Il suo nome gode ormai di una certa popolarità, il quibus ricorrente tra i tifosi rossoblu in questi giorni è: “Gennaro Tutino tornerà a vestire la maglia del Cosenza nella prossima stagione di serie B?”.
Il giovane attaccante è un prodotto della cantera del Napoli, nella quale è cresciuto a suon di gol e colpi d’alta scuola. L’estro di cui lo ha dotato madre natura gli ha garantito fin dalla tenera età la considerazione degli addetti ai lavori. Alla fine del 2013 è arrivato anche il riconoscimento di miglior giocatore dell’anno della primavera partenopea.
Merito soprattutto della pregevole segnatura realizzata nella finale di andata della coppa Italia primavera allo “Juventus Stadium”, che gli ha permesso di gelare il folto pubblico di fede bianconera. Seguono anni di apprendistato tra serie B e serie C, fino all’approdo a Cosenza nella scorsa estate. Insieme a lui nel pacchetto spedito da Napoli c’è Luca Palmiero, un altro elemento proveniente dal settore giovanile degli azzurri.
Per entrambi sarà la stagione della consacrazione definitiva, Tutino in particolar modo diventa protagonista della promozione dei lupi. Il gol messo a segno nella finale lo consegna alla storia e gli permette di entrare definitivamente nel cuore dei tifosi. Domani 30 giugno, sempre a braccetto con Palmiero, farà ritorno alla casa madre. Non è un mistero che la massima aspirazione del 25 rossoblu sia quella di svolgere il ritiro precampionato a Dimaro alle dipendenze di mister Ancelotti.

Il suo destino però potrebbe essere deciso prima, alla finestra ci sono diversi club intenzionati ad accapparrarselo. C’ha provato il Genoa ad acquistarlo a titolo definitivo per poi girarlo in prestito al Pescara. A tal proposito è intervenuto anche il ds degli abruzzesi Luca Leone, che nei giorni scorsi si è detto sicuro del buon esito della trattativa.

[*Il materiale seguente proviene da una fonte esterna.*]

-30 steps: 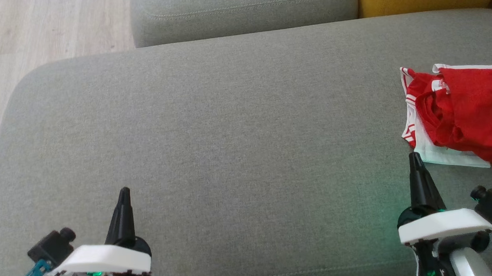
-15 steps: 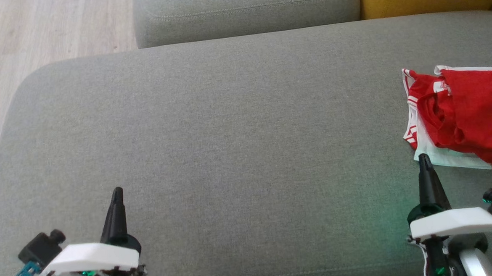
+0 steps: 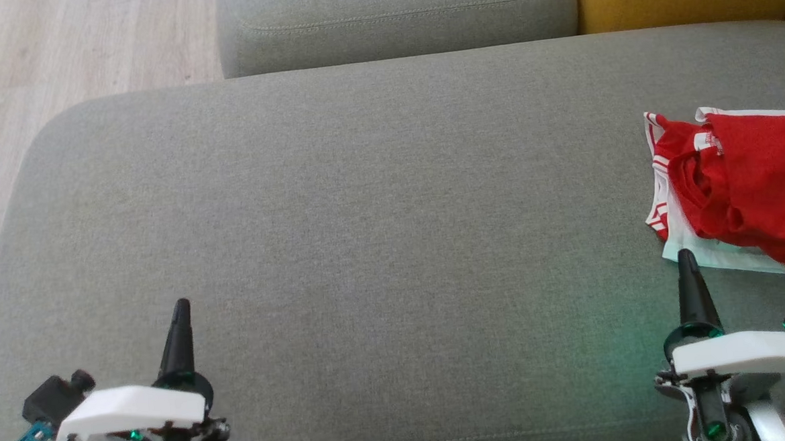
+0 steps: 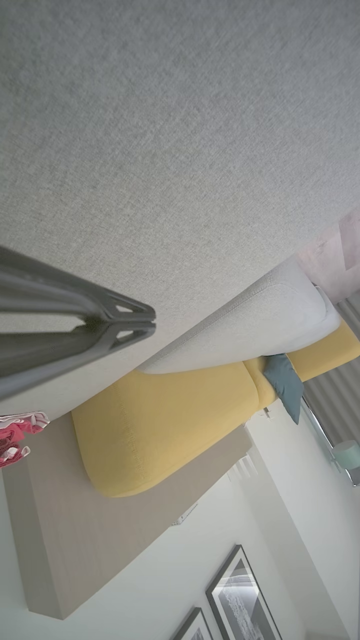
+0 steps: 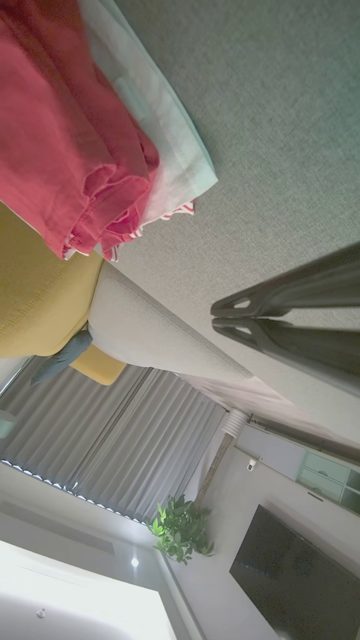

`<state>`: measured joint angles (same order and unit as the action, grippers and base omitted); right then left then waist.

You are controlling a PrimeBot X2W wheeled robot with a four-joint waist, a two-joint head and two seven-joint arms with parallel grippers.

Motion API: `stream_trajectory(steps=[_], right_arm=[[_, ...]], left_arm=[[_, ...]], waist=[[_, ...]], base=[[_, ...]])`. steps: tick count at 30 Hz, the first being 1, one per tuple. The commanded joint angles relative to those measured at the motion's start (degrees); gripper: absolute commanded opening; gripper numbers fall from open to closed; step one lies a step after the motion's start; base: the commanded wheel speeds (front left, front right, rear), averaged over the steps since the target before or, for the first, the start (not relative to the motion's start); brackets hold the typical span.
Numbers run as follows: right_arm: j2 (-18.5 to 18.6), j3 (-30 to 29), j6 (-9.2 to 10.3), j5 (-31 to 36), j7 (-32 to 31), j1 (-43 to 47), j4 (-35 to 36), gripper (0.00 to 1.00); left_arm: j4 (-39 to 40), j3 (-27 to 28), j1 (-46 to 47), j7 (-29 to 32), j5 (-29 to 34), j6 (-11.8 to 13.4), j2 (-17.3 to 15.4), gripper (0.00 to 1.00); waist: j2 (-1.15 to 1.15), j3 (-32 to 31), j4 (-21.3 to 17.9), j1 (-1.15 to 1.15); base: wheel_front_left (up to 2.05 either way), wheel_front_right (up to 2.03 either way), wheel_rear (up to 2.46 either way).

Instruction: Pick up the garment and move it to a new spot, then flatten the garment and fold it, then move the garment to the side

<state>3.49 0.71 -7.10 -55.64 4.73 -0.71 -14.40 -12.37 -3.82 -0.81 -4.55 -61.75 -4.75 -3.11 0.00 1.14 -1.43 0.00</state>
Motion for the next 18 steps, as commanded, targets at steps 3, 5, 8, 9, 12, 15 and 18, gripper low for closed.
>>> stream_trajectory(steps=[3, 5, 8, 9, 12, 15, 18], right_arm=[[1.02, 0.01, -0.22, -2.64, -0.60, -3.52, 1.66, 0.00], [1.03, -0.17, -0.23, -4.02, -0.92, -3.59, 1.62, 0.00], [1.04, -0.43, -0.24, -6.05, -1.40, -3.68, 1.56, 0.00], [1.04, -0.52, -0.24, -6.73, -1.56, -3.72, 1.53, 0.00], [1.05, -0.79, -0.25, -8.76, -2.05, -3.81, 1.47, 0.00], [1.06, -1.05, -0.26, -10.76, -2.53, -3.91, 1.41, 0.00], [1.07, -1.33, -0.27, -12.79, -3.02, -4.01, 1.34, 0.00]], left_arm=[[1.60, 1.96, 3.44, 0.56, -2.16, -0.63, -0.92, 0.00], [1.48, 2.20, 3.57, 0.89, -3.30, -0.71, -0.93, 0.00], [1.30, 2.55, 3.76, 1.39, -5.00, -0.83, -0.95, 0.00], [1.24, 2.67, 3.82, 1.56, -5.56, -0.87, -0.96, 0.00], [1.06, 3.03, 4.01, 2.06, -7.25, -0.99, -0.98, 0.00], [0.88, 3.39, 4.20, 2.55, -8.92, -1.11, -0.99, 0.00], [0.70, 3.76, 4.39, 3.06, -10.60, -1.22, -1.00, 0.00]], waist=[[0.00, -0.04, 0.07, 0.00], [0.00, -0.08, 0.12, 0.00], [0.00, -0.13, 0.20, 0.00], [0.00, -0.15, 0.22, 0.00], [0.00, -0.20, 0.30, 0.00], [0.00, -0.25, 0.38, 0.00], [0.00, -0.30, 0.45, 0.00]], base=[[0.00, 0.00, 0.00], [0.00, 0.00, 0.00], [0.00, 0.00, 0.00], [0.00, 0.00, 0.00], [0.00, 0.00, 0.00], [0.00, 0.00, 0.00], [0.00, 0.00, 0.00]])
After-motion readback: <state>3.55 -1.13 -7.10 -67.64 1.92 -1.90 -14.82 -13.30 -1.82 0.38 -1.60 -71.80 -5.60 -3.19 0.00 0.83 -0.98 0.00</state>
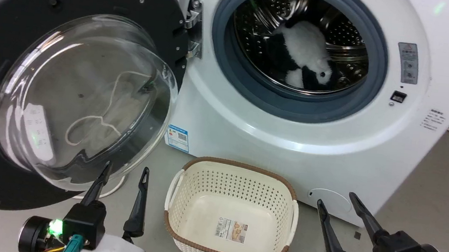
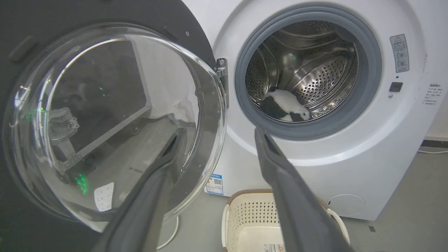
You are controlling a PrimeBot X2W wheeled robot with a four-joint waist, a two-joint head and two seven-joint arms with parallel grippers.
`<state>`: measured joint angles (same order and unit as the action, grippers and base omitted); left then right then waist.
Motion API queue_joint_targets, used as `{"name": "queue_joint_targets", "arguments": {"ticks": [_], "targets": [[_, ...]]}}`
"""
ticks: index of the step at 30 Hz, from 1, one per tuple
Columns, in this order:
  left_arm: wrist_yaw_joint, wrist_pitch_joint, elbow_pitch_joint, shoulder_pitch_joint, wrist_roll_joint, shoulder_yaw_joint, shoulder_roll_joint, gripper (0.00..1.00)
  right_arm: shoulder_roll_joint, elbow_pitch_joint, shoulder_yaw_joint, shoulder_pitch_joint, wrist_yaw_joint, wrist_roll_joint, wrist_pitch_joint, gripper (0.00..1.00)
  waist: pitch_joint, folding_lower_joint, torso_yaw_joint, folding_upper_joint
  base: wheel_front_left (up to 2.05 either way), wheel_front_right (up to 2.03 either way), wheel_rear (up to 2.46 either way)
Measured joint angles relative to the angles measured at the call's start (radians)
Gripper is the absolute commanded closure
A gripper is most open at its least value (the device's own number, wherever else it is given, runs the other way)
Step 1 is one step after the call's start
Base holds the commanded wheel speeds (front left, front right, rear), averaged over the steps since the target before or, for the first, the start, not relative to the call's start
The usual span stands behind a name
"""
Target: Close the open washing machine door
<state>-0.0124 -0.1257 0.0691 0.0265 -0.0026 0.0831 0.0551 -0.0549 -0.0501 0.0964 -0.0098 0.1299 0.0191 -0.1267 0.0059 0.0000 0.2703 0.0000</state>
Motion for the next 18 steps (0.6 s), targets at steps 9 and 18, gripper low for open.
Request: {"name": "queue_joint_targets", "arguments": {"ticks": [9, 18], "targets": [[-0.002, -0.018, 0.008, 0.003, 0.0, 0.015, 0.005, 0.0, 0.0, -0.007, 0.007, 0.0, 0.0, 0.002, -0.018, 0.0, -0.001, 0.0, 0.036, 0.0, 0.0, 0.0, 0.0], [-0.013, -0.039, 0.02, 0.007, 0.0, 0.029, 0.01, 0.0, 0.0, -0.016, 0.014, 0.0, 0.0, 0.009, -0.037, 0.0, 0.0, 0.0, 0.074, 0.0, 0.0, 0.0, 0.0]]}}
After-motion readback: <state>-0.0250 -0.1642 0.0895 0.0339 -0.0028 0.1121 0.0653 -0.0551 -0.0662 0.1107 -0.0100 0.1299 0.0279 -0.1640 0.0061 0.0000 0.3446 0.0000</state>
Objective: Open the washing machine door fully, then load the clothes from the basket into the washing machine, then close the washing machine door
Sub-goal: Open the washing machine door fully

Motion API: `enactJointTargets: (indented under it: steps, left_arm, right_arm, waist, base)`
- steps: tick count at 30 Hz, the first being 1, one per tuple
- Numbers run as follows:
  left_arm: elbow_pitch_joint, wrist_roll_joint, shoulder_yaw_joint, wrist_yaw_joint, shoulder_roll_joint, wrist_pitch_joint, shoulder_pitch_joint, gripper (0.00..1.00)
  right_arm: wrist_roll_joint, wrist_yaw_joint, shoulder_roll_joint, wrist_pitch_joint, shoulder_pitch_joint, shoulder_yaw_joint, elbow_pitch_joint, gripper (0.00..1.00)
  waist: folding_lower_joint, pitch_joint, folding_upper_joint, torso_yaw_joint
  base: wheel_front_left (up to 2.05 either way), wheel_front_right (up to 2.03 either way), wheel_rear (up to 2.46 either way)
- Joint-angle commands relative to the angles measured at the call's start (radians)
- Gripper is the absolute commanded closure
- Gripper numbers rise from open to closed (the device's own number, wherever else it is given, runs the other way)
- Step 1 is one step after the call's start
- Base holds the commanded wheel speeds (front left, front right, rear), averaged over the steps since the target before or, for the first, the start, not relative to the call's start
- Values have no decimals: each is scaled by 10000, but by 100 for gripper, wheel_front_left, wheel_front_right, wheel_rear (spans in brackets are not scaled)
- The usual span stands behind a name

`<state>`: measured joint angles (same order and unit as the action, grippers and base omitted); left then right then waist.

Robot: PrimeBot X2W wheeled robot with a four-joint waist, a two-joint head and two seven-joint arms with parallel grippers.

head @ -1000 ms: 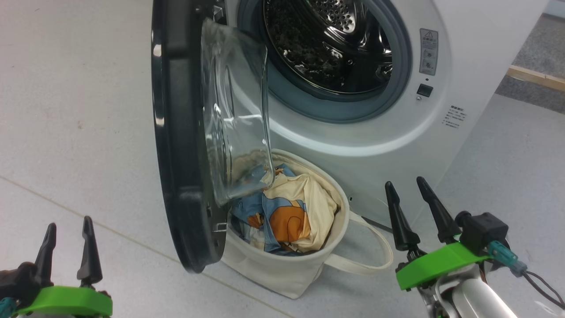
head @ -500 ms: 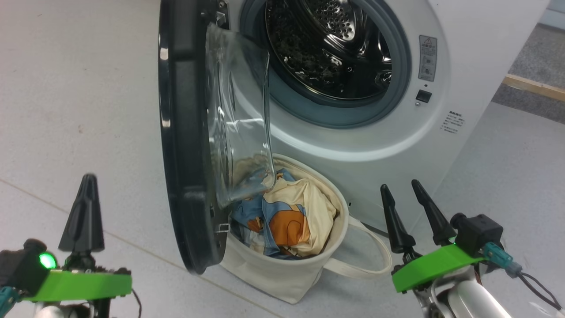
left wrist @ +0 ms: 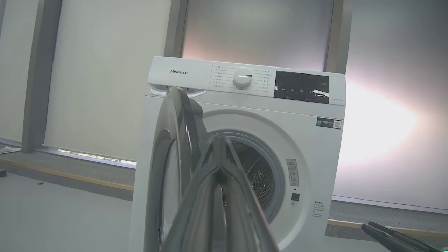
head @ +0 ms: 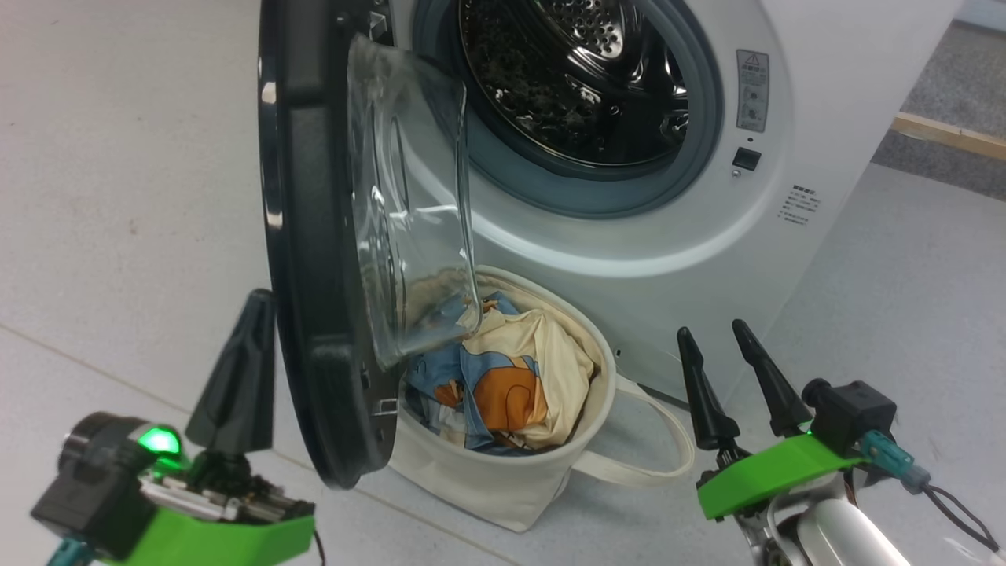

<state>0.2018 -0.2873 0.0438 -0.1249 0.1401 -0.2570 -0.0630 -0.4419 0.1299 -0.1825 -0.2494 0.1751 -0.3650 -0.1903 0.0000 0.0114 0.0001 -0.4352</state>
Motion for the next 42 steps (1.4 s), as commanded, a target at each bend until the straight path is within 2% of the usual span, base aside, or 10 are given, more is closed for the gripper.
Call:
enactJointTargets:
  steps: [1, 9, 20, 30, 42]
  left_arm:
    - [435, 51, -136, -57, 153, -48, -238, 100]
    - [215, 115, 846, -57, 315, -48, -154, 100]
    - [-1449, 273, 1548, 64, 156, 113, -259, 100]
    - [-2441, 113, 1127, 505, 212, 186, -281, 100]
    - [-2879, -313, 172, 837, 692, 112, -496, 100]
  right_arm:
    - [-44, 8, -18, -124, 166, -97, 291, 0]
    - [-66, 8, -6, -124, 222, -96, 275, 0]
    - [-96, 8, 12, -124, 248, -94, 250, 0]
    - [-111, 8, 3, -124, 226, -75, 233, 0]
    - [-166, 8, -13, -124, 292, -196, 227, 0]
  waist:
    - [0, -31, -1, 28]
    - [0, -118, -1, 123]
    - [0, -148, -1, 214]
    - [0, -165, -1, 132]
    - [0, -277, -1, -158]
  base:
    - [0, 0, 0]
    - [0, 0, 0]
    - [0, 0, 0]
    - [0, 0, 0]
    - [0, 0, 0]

Il Napoli pare abbia dato il veto, non vuole privarsi del suo gioiellino e, forte di un contratto triennale, vuole continuare nella sua opera di valorizzazione del giocatore. Non appena riterrà concluso il percorso di formazione potrebbe pensare seriamente di lanciarlo in prima squadra. Non c’è dubbio che Cosenza, dove Tutino è già perfettamente integrato nei meccanismi di mister Braglia nonché idolo della tifoseria, sia il posto ideale dove consentirgli di sbocciare definitivamente.
È così che tenacemente il ds Trinchera non mollerà la presa nemmeno per un attimo, nella speranza di poter regalare a mister Braglia le sue prestazioni per almeno un’altra stagione. Le possibilità che l’operazione possa essere portata in porto aumentano. E tutta Cosenza sportiva spera di riabbracciarlo nuovamente in quel di S.Giovanni in Fiore.